**Work item**
For the records below, print the lines from the line with "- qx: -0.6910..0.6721" through the line with "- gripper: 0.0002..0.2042" exactly as written; include both end lines and exclude the rest.

__________

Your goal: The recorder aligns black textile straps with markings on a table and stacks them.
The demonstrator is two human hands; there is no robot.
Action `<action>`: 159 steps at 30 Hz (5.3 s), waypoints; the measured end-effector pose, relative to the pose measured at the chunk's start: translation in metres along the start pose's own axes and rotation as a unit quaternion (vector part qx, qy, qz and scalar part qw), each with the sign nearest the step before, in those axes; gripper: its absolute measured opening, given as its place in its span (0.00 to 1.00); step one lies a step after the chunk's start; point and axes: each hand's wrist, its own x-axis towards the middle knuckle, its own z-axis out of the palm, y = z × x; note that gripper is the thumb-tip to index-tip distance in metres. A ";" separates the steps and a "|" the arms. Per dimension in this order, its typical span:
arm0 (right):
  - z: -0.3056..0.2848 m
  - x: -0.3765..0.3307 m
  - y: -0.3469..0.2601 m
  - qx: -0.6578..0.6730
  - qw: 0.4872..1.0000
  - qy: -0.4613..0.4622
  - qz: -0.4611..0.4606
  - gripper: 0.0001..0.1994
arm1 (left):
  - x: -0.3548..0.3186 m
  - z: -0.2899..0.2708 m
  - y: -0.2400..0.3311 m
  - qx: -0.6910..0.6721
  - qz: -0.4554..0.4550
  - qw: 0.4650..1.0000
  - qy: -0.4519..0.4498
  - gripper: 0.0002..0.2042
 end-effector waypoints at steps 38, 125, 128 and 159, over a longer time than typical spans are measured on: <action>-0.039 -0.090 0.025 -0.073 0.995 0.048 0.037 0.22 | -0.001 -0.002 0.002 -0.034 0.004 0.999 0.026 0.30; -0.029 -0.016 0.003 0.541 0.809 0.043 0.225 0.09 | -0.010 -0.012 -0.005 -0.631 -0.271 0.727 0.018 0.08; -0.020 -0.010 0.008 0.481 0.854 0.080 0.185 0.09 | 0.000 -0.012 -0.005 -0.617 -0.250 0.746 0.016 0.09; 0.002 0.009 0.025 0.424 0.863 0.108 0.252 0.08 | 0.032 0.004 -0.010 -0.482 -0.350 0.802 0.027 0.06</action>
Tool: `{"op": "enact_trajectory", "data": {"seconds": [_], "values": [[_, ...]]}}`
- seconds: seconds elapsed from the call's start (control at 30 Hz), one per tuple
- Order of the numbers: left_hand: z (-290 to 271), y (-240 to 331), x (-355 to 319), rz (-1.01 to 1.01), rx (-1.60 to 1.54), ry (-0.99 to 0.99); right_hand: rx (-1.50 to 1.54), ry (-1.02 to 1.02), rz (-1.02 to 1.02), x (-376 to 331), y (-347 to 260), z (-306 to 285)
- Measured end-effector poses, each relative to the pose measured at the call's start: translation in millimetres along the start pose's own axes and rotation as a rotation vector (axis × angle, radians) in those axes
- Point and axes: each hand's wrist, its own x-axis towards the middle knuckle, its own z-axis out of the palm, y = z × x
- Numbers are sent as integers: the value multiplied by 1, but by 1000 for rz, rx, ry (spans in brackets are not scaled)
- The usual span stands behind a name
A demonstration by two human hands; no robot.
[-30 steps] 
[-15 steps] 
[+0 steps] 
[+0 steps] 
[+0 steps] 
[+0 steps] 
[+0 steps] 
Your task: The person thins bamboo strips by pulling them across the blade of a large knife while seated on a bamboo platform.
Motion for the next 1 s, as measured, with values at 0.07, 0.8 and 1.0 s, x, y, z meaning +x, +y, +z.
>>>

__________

**Output of the exercise**
  - qx: -0.6910..0.6721
  - qz: -0.4554..0.4550
  - qw: 0.4650..1.0000
  - qy: -0.4519..0.4498
  - gripper: 0.0002..0.2042

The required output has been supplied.